Infrared reflection absorption spectroscopy (IRRAS) was used to investigate carbon monoxide (CO) adsorption on 0.15 nm-thick–0.6 nm-thick Pd-deposited Pt(1 1 1) bimetallic surfaces: Pdx/Pt(1 1 1) (where x is the Pd thickness in nanometers) fabricated using molecular beam epitaxial method at substrate temperatures of 343 K, 473 K, and 673 K. Reflection high-energy electron diffraction (RHEED) measurements for Pd0.15–0.6 nm/Pt(1 1 1) surfaces fabricated at 343 K showed that Pd grows epitaxially on a clean Pt(1 1 1), having an almost identical lattice constant of Pt(1 1 1).

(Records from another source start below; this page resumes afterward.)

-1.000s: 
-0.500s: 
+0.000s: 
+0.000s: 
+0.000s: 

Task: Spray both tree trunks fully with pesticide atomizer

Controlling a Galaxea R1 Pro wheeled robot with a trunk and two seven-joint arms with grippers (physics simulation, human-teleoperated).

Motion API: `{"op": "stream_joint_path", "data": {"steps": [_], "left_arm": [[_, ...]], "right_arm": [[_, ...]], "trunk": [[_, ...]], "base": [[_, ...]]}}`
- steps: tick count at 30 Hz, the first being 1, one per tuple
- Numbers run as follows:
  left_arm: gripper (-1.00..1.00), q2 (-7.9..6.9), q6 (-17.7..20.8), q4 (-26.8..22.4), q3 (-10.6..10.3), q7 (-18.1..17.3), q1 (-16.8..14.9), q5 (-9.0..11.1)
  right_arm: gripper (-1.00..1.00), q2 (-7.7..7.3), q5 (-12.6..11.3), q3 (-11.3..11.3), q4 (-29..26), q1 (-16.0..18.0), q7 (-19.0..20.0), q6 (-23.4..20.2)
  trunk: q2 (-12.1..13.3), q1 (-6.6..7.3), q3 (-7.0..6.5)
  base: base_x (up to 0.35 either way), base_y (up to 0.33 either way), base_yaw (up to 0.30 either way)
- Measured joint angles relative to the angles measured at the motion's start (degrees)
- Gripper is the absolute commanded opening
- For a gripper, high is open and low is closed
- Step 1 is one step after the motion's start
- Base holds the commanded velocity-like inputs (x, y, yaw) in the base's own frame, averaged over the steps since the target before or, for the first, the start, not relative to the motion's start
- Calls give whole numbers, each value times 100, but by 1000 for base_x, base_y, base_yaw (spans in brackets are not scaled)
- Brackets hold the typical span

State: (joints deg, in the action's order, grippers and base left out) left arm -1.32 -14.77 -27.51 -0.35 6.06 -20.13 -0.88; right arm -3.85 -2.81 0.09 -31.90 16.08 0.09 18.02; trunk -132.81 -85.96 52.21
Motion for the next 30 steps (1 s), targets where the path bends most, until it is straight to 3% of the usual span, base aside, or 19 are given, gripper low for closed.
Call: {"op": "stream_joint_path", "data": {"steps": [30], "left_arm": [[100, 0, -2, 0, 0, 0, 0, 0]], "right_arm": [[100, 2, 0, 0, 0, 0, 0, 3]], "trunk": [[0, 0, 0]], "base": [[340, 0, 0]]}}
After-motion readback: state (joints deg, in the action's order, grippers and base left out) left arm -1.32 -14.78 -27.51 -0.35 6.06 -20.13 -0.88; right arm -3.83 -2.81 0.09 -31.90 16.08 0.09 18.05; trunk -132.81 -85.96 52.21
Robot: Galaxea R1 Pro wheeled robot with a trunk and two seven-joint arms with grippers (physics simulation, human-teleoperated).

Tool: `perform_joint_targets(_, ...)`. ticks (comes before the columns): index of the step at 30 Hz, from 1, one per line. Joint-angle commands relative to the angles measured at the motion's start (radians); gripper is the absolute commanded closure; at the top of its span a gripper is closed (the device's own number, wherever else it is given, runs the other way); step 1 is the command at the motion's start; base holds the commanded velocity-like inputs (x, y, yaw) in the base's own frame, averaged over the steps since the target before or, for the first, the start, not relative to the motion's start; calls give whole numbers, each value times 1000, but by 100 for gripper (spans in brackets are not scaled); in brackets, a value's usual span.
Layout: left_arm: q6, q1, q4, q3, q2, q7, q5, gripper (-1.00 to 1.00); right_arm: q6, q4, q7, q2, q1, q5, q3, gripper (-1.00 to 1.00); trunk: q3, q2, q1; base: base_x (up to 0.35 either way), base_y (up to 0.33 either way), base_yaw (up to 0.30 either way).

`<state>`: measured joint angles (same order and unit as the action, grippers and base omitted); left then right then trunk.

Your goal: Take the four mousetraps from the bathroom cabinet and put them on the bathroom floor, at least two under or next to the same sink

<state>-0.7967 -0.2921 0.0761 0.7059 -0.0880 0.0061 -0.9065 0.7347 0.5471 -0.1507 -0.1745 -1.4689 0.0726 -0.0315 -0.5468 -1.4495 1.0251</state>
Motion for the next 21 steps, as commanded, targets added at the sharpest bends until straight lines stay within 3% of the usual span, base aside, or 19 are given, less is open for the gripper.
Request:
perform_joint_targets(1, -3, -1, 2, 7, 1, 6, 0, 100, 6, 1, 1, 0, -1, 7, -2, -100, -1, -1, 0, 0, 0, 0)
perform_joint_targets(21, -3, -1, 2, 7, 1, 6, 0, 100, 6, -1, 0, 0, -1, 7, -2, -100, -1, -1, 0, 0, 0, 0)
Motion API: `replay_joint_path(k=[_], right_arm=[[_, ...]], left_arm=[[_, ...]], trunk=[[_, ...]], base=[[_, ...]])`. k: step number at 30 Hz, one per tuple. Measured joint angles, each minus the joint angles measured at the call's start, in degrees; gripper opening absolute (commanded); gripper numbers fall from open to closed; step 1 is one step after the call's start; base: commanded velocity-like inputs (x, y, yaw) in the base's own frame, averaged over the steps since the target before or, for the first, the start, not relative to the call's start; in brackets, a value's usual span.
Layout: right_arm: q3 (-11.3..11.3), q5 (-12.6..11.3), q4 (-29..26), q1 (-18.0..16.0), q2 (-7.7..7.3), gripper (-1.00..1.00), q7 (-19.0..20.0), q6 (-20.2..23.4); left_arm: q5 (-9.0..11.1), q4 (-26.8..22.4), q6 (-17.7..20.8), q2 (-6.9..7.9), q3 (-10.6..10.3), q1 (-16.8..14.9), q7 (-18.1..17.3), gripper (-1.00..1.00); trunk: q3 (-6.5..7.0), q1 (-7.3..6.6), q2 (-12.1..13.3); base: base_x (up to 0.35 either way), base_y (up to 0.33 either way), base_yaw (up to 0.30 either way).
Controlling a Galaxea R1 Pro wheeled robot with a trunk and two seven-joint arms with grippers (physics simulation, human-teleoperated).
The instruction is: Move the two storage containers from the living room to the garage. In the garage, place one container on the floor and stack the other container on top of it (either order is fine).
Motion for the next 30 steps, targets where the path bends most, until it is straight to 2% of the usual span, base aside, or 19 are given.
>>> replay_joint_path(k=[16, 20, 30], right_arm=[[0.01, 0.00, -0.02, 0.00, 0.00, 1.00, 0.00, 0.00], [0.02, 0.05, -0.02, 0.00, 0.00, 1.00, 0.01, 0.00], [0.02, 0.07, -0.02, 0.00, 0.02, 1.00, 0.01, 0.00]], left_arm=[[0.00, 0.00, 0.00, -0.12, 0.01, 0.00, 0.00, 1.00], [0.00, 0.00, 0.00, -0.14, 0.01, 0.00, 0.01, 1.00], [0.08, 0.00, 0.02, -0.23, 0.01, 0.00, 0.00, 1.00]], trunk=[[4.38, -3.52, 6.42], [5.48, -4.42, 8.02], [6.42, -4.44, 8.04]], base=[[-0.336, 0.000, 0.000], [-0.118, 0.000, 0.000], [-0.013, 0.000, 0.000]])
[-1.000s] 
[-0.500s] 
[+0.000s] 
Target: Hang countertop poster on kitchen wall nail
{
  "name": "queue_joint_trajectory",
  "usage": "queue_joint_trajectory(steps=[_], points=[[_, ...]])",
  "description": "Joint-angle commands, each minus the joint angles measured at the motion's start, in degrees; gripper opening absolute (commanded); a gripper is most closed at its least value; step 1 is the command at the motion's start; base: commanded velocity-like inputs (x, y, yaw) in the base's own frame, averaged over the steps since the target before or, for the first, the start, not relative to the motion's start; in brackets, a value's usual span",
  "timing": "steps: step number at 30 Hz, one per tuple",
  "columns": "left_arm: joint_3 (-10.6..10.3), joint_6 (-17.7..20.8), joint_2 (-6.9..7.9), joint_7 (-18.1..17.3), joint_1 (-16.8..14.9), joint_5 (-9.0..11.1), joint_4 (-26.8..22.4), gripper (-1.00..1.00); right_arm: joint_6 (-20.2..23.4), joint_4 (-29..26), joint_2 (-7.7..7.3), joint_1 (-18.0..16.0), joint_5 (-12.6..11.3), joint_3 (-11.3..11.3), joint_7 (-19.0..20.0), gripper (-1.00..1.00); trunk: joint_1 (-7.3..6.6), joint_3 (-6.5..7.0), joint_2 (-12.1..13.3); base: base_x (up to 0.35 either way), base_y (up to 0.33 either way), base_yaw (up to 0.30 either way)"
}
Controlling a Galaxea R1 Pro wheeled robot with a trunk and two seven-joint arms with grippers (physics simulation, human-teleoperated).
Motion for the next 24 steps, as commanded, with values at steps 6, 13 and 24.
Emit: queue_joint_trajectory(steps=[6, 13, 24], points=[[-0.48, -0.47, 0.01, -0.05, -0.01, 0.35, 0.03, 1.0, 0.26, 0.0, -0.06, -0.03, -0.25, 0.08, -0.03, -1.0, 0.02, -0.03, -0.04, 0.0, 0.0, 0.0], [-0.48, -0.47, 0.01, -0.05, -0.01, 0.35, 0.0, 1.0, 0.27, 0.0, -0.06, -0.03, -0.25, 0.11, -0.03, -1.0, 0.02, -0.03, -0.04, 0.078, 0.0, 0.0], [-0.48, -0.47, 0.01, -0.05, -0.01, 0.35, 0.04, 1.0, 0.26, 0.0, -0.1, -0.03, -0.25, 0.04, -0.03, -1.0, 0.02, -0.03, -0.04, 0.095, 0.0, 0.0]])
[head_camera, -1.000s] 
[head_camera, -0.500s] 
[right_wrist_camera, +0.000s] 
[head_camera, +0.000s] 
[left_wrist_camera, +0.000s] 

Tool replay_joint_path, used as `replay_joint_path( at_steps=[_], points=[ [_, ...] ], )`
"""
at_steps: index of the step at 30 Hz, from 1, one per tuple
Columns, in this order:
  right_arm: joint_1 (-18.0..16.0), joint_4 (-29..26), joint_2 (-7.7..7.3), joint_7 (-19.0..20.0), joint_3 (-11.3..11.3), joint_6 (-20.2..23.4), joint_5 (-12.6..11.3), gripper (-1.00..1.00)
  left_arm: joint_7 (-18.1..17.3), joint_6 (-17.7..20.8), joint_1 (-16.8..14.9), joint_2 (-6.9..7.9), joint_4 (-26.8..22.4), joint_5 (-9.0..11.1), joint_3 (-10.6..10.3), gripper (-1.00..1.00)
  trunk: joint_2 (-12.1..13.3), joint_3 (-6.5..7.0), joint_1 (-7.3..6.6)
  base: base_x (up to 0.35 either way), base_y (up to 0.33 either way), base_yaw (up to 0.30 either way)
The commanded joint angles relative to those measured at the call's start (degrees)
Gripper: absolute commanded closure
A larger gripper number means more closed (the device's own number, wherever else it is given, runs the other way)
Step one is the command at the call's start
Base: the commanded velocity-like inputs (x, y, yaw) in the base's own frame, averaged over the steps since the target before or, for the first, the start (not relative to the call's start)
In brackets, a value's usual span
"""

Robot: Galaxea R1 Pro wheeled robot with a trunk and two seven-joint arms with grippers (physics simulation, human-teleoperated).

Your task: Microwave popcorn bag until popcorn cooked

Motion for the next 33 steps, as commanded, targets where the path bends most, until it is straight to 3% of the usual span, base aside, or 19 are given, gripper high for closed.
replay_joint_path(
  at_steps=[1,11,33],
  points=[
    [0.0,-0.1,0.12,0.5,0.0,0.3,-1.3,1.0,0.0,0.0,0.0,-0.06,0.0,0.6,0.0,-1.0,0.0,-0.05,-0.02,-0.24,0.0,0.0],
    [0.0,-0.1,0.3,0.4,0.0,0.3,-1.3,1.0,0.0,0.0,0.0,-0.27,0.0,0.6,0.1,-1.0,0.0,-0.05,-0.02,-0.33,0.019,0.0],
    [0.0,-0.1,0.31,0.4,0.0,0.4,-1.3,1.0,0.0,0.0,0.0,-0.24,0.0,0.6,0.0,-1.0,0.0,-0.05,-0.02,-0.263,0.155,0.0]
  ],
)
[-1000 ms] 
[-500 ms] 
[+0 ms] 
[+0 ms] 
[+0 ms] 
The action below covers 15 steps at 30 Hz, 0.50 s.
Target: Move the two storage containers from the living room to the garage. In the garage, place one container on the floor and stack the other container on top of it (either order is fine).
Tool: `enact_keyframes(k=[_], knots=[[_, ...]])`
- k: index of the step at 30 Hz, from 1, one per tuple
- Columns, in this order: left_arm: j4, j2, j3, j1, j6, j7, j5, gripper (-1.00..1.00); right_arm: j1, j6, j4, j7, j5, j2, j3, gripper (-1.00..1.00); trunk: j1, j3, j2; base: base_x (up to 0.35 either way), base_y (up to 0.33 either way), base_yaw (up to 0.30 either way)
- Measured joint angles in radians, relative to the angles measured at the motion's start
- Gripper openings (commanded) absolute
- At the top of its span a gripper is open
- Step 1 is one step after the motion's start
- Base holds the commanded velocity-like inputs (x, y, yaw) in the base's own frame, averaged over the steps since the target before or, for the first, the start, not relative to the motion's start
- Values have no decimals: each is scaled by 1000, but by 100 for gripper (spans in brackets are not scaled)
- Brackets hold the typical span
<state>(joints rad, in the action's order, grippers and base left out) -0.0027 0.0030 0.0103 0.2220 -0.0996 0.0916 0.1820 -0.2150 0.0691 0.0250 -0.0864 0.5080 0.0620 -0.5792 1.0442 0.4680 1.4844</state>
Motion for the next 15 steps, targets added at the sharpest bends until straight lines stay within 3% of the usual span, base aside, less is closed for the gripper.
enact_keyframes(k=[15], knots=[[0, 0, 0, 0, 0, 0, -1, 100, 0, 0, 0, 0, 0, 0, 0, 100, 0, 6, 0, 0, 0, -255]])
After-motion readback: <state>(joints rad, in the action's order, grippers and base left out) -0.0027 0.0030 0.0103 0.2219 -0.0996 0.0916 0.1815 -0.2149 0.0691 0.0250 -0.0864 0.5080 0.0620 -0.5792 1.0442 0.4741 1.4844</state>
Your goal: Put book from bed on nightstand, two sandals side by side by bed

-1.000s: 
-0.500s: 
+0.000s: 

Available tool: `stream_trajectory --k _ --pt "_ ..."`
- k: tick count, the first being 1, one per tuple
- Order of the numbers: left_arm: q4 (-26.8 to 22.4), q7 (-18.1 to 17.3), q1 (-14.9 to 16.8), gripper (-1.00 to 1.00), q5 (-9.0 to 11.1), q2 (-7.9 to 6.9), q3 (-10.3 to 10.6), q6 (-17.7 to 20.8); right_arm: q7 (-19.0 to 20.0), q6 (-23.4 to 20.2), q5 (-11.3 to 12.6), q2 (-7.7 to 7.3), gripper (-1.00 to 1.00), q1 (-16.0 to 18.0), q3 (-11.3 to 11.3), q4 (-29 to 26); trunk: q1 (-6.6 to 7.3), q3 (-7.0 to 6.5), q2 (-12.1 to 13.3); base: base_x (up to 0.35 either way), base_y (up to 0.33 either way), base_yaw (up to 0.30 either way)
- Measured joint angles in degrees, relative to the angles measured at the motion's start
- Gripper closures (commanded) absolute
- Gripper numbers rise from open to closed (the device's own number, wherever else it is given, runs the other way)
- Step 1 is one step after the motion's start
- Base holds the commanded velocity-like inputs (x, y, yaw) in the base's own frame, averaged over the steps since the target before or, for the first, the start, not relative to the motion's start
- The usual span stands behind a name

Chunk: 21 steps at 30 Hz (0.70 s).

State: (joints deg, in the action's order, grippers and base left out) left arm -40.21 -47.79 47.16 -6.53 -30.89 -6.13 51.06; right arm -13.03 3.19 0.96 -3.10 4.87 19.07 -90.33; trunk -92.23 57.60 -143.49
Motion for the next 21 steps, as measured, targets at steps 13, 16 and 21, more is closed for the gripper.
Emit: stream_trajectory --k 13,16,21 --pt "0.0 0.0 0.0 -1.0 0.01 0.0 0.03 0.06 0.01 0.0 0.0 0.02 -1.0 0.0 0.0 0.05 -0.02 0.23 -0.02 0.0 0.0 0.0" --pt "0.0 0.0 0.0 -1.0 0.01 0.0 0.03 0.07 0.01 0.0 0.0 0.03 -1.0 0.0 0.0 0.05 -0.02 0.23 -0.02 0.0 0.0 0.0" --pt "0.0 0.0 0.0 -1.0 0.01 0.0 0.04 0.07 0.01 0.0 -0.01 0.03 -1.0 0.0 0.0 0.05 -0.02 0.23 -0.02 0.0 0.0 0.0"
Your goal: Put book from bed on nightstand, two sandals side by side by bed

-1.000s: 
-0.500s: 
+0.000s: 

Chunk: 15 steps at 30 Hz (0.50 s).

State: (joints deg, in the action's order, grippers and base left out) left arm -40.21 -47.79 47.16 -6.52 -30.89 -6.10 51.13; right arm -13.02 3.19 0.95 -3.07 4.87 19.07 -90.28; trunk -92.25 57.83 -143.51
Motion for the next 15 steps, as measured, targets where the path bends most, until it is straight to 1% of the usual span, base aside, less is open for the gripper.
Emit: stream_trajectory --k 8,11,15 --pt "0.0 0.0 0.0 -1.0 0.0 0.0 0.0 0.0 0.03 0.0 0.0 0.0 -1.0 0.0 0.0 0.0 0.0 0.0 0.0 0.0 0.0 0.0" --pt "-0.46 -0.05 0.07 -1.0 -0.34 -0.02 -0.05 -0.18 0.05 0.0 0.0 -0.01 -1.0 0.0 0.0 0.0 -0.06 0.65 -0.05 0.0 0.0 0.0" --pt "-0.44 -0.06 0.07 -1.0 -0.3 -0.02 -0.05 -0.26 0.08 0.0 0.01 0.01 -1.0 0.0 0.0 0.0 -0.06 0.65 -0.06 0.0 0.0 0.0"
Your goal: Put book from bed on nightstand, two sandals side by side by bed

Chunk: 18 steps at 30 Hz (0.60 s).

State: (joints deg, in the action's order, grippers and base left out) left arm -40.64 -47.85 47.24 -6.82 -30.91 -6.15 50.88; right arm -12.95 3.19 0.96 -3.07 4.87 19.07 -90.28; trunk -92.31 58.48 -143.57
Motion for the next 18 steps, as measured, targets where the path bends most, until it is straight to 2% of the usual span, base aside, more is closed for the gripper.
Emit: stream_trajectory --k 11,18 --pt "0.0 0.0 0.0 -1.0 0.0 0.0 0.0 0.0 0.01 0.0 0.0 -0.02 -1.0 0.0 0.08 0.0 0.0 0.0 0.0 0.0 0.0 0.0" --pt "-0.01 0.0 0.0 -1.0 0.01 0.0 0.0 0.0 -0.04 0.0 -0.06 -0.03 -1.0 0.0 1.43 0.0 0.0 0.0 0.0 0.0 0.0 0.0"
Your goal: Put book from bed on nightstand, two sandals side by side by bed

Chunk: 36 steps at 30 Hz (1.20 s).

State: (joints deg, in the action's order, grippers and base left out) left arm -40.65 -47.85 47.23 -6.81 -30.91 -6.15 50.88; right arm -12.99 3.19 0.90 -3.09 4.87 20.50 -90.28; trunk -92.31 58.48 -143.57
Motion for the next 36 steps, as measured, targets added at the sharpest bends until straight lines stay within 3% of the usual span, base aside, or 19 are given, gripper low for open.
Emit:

The 1.0 L CO exposure to the clean Pt(1 1 1) at room temperature yielded linearly bonded and bridge-bonded CO–Pt bands at 2093 and 1855 cm−1. The CO–Pt band intensities for the CO-exposed Pdx/Pt(1 1 1) surfaces decreased with increasing Pd thickness. For Pd0.3 nm/Pt(1 1 1) deposited at 343 K, the 1933 cm−1 band caused by bridge-bonded CO–Pd enhanced the spectral intensity. The linear-bonded CO–Pt band (2090 cm−1) almost disappeared and the bridge-bonded CO–Pd band dominated the spectra for Pd0.6 nm/Pt(1 1 1). With increasing substrate temperature during the Pd depositions, the relative band intensities of the CO–Pt/CO–Pd increased. For the Pd0.3 nm/Pt(1 1 1) deposited at 673 K, the linear-bonded CO–Pt and bridge-bonded CO–Pd bands are located respectively at 2071 and 1928 cm−1. The temperature-programmed desorption (TPD) spectrum for the 673 K-deposited Pd0.3 nm/Pt(1 1 1) showed that a desorption signal for the adsorbed CO on the Pt sites decreased in intensity and shifted ca. 20 K to a lower temperature than those for the clean Pt(1 1 1). We discuss the CO adsorption behavior on well-defined Pd-deposited Pt(1 1 1) bimetallic surfaces.